____ DATA
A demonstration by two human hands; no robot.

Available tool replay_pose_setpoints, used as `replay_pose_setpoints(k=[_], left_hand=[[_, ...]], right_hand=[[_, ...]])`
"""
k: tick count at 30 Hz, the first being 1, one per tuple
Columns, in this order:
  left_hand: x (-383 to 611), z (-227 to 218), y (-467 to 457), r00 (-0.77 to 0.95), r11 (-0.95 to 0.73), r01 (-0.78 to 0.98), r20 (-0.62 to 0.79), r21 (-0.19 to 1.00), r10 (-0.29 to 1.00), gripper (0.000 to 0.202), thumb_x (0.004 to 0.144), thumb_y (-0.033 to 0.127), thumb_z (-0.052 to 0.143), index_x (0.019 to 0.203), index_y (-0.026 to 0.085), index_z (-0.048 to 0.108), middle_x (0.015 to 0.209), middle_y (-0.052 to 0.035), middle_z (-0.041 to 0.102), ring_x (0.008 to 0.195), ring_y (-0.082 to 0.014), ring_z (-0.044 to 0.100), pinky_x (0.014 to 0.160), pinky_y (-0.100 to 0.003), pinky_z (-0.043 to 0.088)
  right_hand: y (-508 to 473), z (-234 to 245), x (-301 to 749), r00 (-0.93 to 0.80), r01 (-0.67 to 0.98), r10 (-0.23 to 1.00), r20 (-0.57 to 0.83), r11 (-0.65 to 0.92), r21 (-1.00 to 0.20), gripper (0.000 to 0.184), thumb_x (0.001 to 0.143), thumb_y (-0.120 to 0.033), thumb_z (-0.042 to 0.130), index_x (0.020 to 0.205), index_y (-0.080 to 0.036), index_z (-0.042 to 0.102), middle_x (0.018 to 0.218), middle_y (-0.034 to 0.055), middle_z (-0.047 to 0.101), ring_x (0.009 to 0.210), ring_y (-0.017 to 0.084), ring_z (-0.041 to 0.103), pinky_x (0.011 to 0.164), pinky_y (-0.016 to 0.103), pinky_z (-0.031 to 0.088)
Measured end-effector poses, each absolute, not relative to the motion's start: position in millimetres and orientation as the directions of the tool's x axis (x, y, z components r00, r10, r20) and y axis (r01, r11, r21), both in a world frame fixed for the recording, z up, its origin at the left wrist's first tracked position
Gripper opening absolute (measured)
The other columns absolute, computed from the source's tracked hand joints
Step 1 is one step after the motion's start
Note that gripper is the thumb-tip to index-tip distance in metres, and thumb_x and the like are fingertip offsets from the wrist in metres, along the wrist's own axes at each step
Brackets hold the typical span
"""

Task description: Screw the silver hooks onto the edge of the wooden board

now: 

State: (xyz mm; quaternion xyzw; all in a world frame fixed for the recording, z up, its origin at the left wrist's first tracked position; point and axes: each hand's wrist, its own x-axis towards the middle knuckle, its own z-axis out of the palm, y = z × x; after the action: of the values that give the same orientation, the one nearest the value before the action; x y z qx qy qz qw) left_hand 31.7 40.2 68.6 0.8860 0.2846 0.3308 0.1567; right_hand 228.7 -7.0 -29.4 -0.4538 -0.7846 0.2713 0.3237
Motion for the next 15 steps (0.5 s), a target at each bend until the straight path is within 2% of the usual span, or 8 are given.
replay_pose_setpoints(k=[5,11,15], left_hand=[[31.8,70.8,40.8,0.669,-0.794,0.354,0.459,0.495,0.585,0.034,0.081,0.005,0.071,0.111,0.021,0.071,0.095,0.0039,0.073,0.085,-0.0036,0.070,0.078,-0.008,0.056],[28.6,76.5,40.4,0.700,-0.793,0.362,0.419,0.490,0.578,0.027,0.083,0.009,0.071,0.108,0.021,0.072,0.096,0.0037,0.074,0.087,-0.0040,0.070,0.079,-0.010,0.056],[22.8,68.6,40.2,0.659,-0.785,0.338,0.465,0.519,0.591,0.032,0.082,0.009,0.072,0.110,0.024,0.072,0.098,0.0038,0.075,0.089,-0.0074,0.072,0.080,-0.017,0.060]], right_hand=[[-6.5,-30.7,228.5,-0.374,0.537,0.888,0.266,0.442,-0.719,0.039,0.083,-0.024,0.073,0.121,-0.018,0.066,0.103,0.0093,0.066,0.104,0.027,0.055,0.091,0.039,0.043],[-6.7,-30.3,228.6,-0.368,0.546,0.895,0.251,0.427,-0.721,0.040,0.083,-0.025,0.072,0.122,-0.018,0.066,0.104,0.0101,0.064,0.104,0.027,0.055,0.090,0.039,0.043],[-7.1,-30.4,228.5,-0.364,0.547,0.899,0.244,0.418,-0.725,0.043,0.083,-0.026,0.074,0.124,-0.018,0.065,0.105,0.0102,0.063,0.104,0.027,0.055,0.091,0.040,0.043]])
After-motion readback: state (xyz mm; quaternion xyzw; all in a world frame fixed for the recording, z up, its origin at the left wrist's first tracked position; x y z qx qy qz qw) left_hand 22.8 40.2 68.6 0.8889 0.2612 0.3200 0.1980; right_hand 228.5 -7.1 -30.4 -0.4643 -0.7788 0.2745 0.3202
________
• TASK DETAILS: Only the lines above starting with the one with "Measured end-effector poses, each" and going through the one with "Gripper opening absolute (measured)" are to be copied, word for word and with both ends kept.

• EXERCISE SOLUTION:
Measured end-effector poses, each absolute, not relative to the motion's start: position in millimetres and orientation as the directions of the tool's x axis (x, y, z components r00, r10, r20) and y axis (r01, r11, r21), both in a world frame fixed for the recording, z up, its origin at the left wrist's first tracked position
Gripper opening absolute (measured)

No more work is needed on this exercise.